En d'autres termes, ils ont trouvé la grâce au milieu de grandes perturbations. Jésus a été confronté à
ces défis et ces perturbations à plusieurs reprises jusqu'à la fin de sa vie. Même quand il se trouvait
dans le jardin de Gethsémani, quelques jours avant d'être crucifié, il savait ce qui allait se passer, et il
a éclaté en sanglots et il a supplié Dieu "d'éloigner cette coupe de mes lèvres". C'est une façon
poétique de dire : "Comment est-ce que je peux m'en sortir ?" C'est une réaction humaine, lorsque
nous sommes mis au défi ou accablés, de demander ou d'espérer que l'obstacle soit enlevé, mais les
enseignements spirituels nous indiquent comment faire face à ces moments et de quoi nous inspirer.
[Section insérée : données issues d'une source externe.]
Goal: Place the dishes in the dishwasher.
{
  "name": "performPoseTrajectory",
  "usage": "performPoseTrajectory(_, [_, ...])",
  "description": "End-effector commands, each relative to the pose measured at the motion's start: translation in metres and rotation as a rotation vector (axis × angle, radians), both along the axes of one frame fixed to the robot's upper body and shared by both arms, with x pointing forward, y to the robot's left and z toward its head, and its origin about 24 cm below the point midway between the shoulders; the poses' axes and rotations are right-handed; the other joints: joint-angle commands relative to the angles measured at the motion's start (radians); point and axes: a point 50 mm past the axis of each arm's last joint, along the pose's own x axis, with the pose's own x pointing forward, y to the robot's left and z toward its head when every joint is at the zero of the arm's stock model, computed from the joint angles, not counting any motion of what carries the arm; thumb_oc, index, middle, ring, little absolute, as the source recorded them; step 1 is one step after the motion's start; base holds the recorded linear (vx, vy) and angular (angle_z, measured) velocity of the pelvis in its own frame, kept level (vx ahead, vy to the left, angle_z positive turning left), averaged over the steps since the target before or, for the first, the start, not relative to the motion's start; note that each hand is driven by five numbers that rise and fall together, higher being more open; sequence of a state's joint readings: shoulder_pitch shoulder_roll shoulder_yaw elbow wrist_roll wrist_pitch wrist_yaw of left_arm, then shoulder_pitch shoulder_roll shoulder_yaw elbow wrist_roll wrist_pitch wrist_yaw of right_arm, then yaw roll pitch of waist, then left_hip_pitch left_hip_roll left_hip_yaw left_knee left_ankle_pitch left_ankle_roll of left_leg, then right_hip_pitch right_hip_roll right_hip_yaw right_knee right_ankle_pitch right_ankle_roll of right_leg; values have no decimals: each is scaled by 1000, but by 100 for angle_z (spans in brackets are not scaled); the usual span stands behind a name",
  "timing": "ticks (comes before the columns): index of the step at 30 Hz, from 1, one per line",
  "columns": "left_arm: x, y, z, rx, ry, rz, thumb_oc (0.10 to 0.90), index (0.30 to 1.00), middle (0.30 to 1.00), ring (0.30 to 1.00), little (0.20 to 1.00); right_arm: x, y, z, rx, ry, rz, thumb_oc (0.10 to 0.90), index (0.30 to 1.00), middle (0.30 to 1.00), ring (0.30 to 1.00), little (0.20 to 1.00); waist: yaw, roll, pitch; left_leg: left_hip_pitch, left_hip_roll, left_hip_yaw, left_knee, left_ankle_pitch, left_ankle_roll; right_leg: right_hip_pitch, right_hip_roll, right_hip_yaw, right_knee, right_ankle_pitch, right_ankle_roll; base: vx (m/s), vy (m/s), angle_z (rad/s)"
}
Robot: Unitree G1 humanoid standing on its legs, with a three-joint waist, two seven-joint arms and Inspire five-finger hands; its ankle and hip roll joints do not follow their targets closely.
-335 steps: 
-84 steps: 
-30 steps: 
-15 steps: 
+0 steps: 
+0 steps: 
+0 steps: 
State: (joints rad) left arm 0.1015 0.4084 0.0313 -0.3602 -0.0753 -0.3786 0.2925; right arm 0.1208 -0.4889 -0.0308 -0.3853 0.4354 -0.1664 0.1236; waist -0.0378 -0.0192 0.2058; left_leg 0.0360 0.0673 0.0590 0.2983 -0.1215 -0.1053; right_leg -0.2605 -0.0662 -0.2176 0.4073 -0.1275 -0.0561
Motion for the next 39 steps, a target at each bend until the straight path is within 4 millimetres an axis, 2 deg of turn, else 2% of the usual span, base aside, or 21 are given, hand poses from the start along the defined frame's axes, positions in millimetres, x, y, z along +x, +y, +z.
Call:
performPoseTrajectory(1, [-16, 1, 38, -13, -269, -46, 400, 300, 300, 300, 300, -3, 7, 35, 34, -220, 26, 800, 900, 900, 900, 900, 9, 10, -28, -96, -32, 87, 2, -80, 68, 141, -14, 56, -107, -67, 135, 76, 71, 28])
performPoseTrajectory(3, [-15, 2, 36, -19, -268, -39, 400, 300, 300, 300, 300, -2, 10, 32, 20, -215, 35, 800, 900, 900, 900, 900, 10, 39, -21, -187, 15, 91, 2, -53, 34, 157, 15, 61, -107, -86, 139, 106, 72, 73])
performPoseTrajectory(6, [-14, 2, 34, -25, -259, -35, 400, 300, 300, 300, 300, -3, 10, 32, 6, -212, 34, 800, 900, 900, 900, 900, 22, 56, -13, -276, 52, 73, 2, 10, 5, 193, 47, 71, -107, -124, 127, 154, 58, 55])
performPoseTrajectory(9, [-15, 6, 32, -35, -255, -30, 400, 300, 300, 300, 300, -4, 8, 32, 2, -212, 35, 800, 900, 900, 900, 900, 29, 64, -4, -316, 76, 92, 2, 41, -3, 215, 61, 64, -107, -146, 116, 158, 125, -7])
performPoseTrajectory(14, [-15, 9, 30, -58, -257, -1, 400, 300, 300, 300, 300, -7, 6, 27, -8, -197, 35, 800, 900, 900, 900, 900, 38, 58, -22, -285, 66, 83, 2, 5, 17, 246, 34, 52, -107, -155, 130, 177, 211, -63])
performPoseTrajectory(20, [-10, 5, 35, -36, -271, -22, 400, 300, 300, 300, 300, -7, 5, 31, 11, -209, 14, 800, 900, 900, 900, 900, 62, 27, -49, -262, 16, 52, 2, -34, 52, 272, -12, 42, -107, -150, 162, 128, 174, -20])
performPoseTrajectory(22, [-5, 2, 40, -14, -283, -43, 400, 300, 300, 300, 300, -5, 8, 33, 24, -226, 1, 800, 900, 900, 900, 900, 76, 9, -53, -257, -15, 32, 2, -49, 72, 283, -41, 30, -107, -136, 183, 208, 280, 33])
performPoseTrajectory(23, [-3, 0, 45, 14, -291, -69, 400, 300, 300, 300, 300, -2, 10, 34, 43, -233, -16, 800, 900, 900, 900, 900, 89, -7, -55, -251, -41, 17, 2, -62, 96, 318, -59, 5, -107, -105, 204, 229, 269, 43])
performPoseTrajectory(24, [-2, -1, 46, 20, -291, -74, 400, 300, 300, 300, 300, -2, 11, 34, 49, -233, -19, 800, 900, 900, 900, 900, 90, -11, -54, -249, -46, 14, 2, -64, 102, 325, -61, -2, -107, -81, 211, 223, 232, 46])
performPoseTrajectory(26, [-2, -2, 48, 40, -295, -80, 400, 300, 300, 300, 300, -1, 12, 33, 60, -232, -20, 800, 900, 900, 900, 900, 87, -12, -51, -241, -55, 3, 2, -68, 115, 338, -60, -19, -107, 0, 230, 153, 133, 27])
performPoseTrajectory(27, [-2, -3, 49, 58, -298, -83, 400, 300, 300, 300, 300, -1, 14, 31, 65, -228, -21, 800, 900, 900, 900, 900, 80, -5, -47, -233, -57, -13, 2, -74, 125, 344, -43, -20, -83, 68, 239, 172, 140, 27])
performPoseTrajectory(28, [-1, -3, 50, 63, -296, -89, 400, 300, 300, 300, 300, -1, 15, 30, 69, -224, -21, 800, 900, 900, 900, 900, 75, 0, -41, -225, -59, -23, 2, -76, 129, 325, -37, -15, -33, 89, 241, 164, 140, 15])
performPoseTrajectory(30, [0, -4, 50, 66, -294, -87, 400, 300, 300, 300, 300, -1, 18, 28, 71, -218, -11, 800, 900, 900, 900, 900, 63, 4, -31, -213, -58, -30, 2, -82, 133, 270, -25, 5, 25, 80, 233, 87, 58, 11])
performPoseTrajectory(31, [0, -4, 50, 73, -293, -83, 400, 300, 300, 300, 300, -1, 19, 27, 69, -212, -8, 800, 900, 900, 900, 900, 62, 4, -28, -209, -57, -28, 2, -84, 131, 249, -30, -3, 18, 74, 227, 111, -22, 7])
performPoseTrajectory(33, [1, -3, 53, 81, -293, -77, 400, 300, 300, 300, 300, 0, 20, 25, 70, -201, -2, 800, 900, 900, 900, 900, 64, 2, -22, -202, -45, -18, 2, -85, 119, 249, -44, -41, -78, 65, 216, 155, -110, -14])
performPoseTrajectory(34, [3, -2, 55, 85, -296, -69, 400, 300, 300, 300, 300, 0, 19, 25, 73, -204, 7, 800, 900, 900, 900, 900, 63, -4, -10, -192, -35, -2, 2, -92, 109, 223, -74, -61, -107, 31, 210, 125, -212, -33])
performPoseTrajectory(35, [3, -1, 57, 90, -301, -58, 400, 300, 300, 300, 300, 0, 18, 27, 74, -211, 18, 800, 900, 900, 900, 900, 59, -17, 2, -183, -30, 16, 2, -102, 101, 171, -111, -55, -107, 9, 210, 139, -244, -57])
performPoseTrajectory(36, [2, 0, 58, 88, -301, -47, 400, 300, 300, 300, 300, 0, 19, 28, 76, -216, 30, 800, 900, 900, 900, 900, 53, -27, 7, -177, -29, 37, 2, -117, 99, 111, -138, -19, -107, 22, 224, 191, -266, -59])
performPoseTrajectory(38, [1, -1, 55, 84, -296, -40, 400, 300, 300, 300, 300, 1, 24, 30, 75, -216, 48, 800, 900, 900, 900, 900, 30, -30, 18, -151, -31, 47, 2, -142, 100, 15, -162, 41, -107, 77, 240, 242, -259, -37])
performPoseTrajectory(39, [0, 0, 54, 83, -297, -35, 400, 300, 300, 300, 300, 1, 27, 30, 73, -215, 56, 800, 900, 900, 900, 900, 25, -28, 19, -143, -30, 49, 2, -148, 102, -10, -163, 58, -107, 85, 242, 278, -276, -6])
L'un des thèmes courants est la volonté de ne pas fuir ou de tenter de s'échapper. Même si Jésus a
demandé à Dieu s'il pouvait se sortir de sa situation, juste après avoir prononcé ces paroles, il a
rétabli son équilibre intérieur et il a dit : "Que ta volonté soit faite." C'est comme s'il avait puisé dans
son Être plus profond et accepté son destin, même si celui-ci était terrifiant. Pensez-y : la crucifixion
est l'une des façons les plus terribles de mourir, et il savait que cela arriverait.
Dans les histoires de Jésus et du Bouddha, de nombreuses images sont dramatisées et amplifiées,
mais c'est pour que nous ne manquions pas l'essentiel. Ces enseignements transmettent quelque
chose d'important sur la façon de trouver la grâce dans nos défis. Les moments les plus difficiles de la
vie nous donnent un point d'accès, une possibilité de nous ouvrir à la grâce qui dépasse notre
aptitude à le créer ou à le fabriquer. En d'autres termes, nous pouvons répondre à ce moment par un
oui, ou nous pouvons dire non, hésiter, nous plaindre ou avoir peur, parce que nous ne pouvons pas
dépasser notre insécurité. Si nous pouvons dire oui à ces expériences, si nous n'essayons pas de les
éviter ni de les rationaliser, quelque chose de plus profond jaillira dans cet espace où nous nous
ouvrons à nos limites. C'est la grâce.
J'ai fait l'expérience de cette grâce chez mon père. Au cours des cinq dernières années de sa vie, il a
eu une crise cardiaque, un AVC, puis un cancer avancé qui l'a emporté quelques mois après avoir été
diagnostiqué. Alors quil se remettait de son AVC, mon père m'a dit qu'il avait vécu une expérience de
mort imminente qui lui avait enlevé la peur de la mort, et que c'était donc une grande grâce dans ce
sens. Pourtant, cet AVC a constitué un défi, car il a perdu pas mal de fonctions pendant un certain
temps. Une bonne partie de ses fonctions sont revenues avec le temps, mais pas tout, car il n'a jamais
retrouvé l'usage d'un bras et d'une main. Néanmoins, il a pu dire : "Mon AVC m'a sauvé la vie". C'était
là une manière merveilleuse de communiquer ce qu'il avait vécu. Grâce au défi que représentait cet
AVC, il est devenu vivant d'une manière nouvelle. Il a trouvé quelque chose qu'il avait toujours
cherché, à savoir une véritable expérience de l'amour - pas un amour extérieur, mais quelque chose de
profond, à l’intérieur. Pendant les dernières années de sa vie, vous ne pouviez jamais entrer dans une
pièce où il se trouvait sans qu'il ne vous dise à quel point il vous aimait. Il disait cela à tout le monde. Il
a eu ses moments de difficulté, lorsqu’il était déprimé par sa situation, lorsqu’il devait composer avec
un corps qui ne fonctionnait plus comme avant et un esprit qui n'était plus aussi vif qu'avant.
Pourtant, il exsudait un sentiment d’acceptation malgré tout cela, ainsi qu’une reconnaissance qu'il ne
tardait pas à partager avec son entourage.